Updating the Intel RST driver
- You are now back to RAID but are still at the driver level that is causing your BSODs. Mine was 15.9.
- To fix that you need to upgrade your Intel RST driver. While doing so you might get a warning about being unable to inject the driver into the recovery partition but you can ignore this and take care of that later.
- Now reboot again and check the storage controller now in device manager. You’ll find an Intel Chipset SATA/PCIe RST Premium Controller now with driver version 16.7.0.1009 at the time of writing and that is the one I used and which fixed the BSODs for me when using RAID. Now DELL also releases updates on their support site you can try.

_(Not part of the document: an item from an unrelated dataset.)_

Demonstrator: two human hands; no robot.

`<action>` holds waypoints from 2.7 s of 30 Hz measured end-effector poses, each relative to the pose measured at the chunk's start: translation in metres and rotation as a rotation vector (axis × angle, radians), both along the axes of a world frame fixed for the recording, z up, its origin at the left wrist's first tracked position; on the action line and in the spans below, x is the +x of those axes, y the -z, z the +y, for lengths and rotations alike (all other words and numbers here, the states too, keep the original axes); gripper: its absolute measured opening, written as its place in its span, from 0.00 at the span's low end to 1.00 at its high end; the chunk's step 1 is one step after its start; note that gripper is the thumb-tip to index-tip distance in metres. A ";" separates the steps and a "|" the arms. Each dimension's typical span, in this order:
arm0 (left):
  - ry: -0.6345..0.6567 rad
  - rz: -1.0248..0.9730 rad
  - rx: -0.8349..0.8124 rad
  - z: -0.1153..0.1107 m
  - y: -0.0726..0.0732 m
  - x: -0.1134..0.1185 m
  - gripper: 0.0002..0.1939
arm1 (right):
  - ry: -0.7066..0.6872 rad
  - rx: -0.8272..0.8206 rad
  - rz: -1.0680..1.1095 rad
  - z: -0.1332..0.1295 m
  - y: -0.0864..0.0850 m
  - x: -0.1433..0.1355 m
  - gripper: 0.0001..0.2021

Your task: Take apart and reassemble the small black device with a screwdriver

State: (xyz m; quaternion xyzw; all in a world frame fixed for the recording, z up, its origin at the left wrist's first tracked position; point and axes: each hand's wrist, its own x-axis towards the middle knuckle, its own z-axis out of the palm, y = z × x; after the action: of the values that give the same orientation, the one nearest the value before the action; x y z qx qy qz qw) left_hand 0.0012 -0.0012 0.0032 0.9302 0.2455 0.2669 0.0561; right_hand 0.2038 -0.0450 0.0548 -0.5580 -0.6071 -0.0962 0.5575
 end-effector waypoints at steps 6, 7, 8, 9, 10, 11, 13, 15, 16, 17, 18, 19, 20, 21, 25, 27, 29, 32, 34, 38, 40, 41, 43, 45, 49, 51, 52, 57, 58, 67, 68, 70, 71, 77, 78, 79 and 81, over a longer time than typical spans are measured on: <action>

If that doesn’t fix it, grab a more recent one from Intel if you can find one to try. That is what I did here.
- The old AHCI disk is still visible when you enable show hidden devices but also shows the disk name as know to the Intel Chipset SATA/PCIe RST Premium Controller.
Important
Note that if you have a BSOD during the installation don’t despair, try again and after a successful run and reboot you’ll have the new driver. Then you’ll have to work on the laptop and see if it still blue screens. If so, revert back to AHCI.
I hope this helps someone out there, including my future self.